Frauen, die Blumen malen! Das Klischee ließ nicht lange auf sich warten, berichtet Ellen Wagner, die Co-Kuratorin, von ersten süffisanten Rückfragen nach der Ankündigung der ganz außergewöhnlichen Ausstellung »Floralia« im Naturmuseum Senckenberg. Der dem antiken Blumenfest entliehene Titel führt im 1. Stock des Hauses (gleich hinter den Säugetieren) zu rund 100 exquisiten Arbeiten von drei Frankfurter Künstlerinnen und Pflanzenliebhaberinnen aus drei historischen Epochen. Bei Maria Sybilla Merian (1647–1717) und Elisabeth Schultz (1817–1898) trugen gewiss auch die Restriktionen für Frauen hinsichtlich des Zugangs zu den Naturwissenschaften dazu bei, sich dem Sujet auf künstlerischen Bahnen zu nähern. Während bei diesen der ästhetische Zugriff mit dem wissenschaftlichen korreliert, sind die Bilder von Ulrike Crespo (1950–2019) künstlerisch experimentell. Für das Senckenberg selbst hilft diese Ausstellung die biodiverse Schieflage der eigenen Sammlung zu korrigieren, kommt hier doch die Botanik nach Ansicht nicht zuletzt der mit-kuratierenden Museumsdirektorin Brigitte Franzen noch entschieden zu kurz.

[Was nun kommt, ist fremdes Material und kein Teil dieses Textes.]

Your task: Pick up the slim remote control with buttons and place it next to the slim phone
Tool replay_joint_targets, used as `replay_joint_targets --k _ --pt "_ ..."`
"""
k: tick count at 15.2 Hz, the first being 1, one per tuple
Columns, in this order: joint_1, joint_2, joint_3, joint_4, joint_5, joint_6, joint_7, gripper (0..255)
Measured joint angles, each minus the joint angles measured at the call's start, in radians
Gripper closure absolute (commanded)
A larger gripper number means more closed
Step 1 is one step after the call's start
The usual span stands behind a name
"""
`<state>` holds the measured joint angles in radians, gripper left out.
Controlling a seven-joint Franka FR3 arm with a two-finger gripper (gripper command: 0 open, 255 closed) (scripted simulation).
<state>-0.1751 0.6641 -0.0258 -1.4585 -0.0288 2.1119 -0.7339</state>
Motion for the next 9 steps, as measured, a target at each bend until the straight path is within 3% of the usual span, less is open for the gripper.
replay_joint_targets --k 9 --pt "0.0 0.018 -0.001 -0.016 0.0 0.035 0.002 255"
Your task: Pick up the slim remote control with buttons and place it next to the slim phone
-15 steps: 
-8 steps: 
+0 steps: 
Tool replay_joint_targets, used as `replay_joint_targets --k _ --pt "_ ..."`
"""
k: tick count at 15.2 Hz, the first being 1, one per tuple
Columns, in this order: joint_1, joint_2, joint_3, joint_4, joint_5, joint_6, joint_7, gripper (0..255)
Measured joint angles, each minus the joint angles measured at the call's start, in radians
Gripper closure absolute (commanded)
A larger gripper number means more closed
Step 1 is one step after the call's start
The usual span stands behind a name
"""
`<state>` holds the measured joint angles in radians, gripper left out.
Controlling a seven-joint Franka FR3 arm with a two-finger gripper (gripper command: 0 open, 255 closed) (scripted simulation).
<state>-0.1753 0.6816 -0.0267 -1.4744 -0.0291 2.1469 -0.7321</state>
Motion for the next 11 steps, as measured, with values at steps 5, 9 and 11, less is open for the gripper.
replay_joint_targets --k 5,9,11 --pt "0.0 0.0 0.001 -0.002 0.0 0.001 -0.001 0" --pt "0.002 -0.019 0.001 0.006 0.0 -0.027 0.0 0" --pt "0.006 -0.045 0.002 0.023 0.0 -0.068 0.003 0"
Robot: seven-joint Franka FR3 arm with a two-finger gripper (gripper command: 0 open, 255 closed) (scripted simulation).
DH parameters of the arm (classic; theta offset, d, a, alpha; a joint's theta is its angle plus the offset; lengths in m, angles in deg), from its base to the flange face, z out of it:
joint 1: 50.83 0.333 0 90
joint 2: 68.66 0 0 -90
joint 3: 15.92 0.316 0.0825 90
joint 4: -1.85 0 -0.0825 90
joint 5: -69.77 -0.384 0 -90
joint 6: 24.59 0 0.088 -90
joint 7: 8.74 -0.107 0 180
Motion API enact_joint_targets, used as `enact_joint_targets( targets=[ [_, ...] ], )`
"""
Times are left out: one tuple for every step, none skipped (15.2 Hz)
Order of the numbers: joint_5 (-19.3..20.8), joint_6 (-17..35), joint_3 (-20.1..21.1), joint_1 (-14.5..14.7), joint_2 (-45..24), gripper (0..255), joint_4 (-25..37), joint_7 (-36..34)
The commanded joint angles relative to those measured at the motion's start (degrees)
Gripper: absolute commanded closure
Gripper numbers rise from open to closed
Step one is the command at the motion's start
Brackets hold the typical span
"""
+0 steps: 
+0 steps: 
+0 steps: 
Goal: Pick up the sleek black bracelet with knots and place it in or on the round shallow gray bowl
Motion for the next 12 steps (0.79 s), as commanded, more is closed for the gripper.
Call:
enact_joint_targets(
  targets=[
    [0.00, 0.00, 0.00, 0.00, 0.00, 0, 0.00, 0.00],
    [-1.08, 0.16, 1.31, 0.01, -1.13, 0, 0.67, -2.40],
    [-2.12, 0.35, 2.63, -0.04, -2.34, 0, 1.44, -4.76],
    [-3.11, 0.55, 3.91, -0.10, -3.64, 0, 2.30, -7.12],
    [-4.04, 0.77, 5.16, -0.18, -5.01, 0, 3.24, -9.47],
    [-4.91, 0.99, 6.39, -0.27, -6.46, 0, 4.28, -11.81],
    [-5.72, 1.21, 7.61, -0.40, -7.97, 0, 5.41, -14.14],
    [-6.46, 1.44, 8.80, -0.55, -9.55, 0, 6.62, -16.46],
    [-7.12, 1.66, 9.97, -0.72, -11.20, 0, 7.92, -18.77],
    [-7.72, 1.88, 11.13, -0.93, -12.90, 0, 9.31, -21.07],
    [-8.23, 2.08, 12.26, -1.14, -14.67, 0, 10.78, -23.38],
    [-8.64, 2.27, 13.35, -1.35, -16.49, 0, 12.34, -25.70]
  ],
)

Die zeichnende Naturkundlerin Maria Sibylla Merian ist mit einer Auswahl bisher kaum bekannter Originalzeichnungen von Pflanzen und Tieren, sowie Handzeichnungen von Schnecken, Insekten und Blumen präsent. Allen ihren Arbeiten gingen dezidierte empirische Beobachtungen voraus. Dass ihr Blick stets auch die wechselseitigen Abhängigkeiten von Pflanzen und Insekten einfing, wenn nicht gar entdeckte, zeichnet die Tochter des Kupferstechers Matthäus Merian als eine frühe Verfechterin der Biodiversität aus. In einer Vitrine sind zudem mehrere Originale ihres berühmten Raupenbuches »Der Raupen wunderbare Verwandlung und sonderbare Blumennahrung« zu sehen, die den vom Ei über die Raupe und das Stadium der Puppe bis hin zum Falter fortschreitenden Zyklus rund um die jeweils zugehörige Pflanze demonstrieren.

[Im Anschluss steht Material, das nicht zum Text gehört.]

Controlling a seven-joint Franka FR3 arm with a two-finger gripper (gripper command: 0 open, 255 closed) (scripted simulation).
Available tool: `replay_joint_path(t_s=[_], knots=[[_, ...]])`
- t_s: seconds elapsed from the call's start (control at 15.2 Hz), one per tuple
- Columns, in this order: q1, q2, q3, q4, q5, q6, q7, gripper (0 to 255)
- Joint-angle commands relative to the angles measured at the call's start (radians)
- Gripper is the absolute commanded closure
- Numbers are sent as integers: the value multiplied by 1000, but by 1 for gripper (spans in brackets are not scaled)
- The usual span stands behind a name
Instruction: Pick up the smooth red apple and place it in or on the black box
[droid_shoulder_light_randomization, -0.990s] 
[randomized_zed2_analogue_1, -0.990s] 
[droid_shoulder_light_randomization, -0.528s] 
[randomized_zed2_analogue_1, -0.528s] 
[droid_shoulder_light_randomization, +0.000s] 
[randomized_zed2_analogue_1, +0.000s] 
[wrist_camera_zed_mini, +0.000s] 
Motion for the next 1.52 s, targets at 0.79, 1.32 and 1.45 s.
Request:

Auf ganz eigene Weise dringlich wirken die rund 40 (von 1.262 vorhandenen) Gouachen von Elisabeth Schultz. Die mit kreidiger Wachsfarbe vollzogene gleichförmige »Atlas der wildwachsenden Pflanzen aus der Umgebung von Frankfurt am Main« ist ganz auf die Region konzentriert und als ihr Lebenswerk im Laufe von 60 Jahren entstanden. Etliche der Pflanzen, wie etwa die Moosperle oder die Orchideenart Das Rote Waldvöglein sind heute im gesamten Stadtgebiet nicht mehr präsent. Andere, wie die Kuhschelle und die Steinwurz, nicht mehr wildwachsend. Und wunderschön sind ihre ocker-farben grundierten Zeichnungen auch.

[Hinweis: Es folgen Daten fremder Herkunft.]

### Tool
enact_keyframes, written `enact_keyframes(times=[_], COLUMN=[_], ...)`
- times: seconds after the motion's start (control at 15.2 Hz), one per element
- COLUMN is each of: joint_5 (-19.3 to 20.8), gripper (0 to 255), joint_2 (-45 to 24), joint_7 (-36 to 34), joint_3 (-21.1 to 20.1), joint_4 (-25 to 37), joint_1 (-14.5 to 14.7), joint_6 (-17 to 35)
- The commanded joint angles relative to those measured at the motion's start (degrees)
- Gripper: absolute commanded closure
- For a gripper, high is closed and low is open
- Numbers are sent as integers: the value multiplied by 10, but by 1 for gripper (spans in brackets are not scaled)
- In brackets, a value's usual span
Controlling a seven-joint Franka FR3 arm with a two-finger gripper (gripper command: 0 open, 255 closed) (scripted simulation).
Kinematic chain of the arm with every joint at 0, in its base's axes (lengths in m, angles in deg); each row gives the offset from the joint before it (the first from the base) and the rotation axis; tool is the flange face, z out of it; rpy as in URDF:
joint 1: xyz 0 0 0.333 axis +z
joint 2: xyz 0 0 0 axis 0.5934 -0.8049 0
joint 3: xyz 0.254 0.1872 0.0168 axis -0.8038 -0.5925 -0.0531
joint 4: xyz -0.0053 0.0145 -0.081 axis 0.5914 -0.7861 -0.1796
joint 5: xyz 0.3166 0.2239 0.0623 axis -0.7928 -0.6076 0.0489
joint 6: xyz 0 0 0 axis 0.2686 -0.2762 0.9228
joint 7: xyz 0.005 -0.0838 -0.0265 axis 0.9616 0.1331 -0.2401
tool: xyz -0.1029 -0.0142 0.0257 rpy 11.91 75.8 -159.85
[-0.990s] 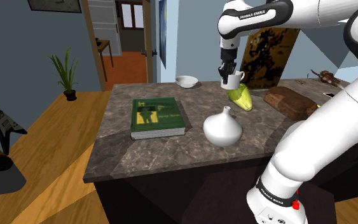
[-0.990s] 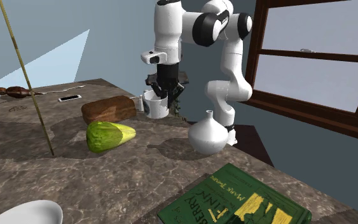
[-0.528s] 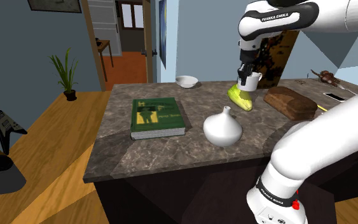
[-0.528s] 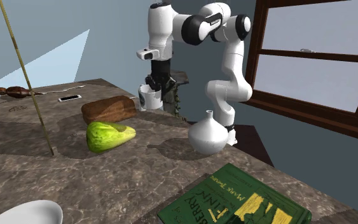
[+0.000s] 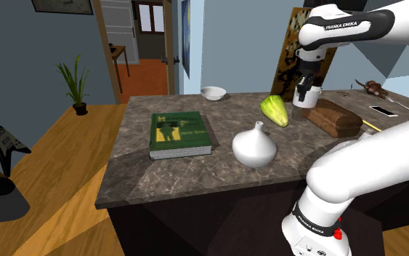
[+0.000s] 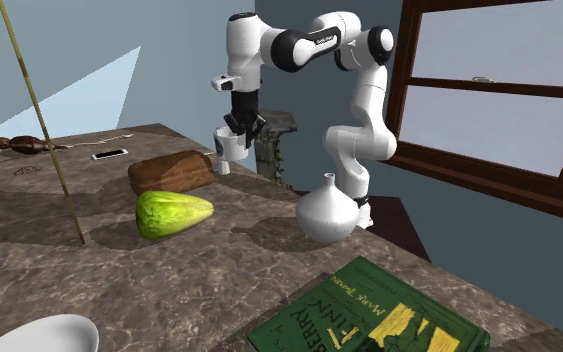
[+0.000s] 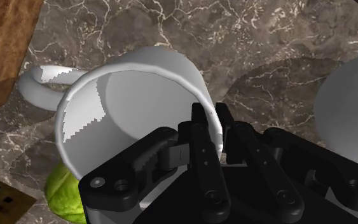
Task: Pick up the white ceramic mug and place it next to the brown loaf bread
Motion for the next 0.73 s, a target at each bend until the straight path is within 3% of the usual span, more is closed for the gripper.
enact_keyframes(times=[0.0,0.66], joint_5=[13,72], gripper=[255,255], joint_2=[4,16], joint_7=[30,164], joint_3=[20,127], joint_4=[9,45], joint_1=[-11,-53], joint_6=[-5,-1])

Ulrike Crespos »Rainflowers« basieren auf gescannten Blüten und Blättern ihres in Irland angelegten »Glenkeen Garden«, die sie im Anschluss dem Wetter aussetzte – vorzugsweise eben dem irischen Regen. Neben der Natur trägt somit auch die Technik zum endgültigen Ausdruck der zauberhaften Exponate bei, die Crespo je nach Ort und Funktion, als wandfüllende Arbeit oder als Fotoobjekt fertigte.
Alle drei Frauen verbindet neben ihrer kenntnisreichen Blickweise auf das Feld der Botanik ihr besonderes Interesse an der Publikation ihrer Darstellungen, was bis heute einer Art »Ritterschlag« im Wissenschafts- und Kunstsystem sowie in der öffentlichen Wahrnehmung gleichkommt. In der Ausstellung werden auch historische Hintergründe sowie die unterschiedlichen Produktionsprozesse vergleichend reflektiert. Im angrenzenden hauseigenen Kino gibt es dazu einen achteinhalbminütigen Film.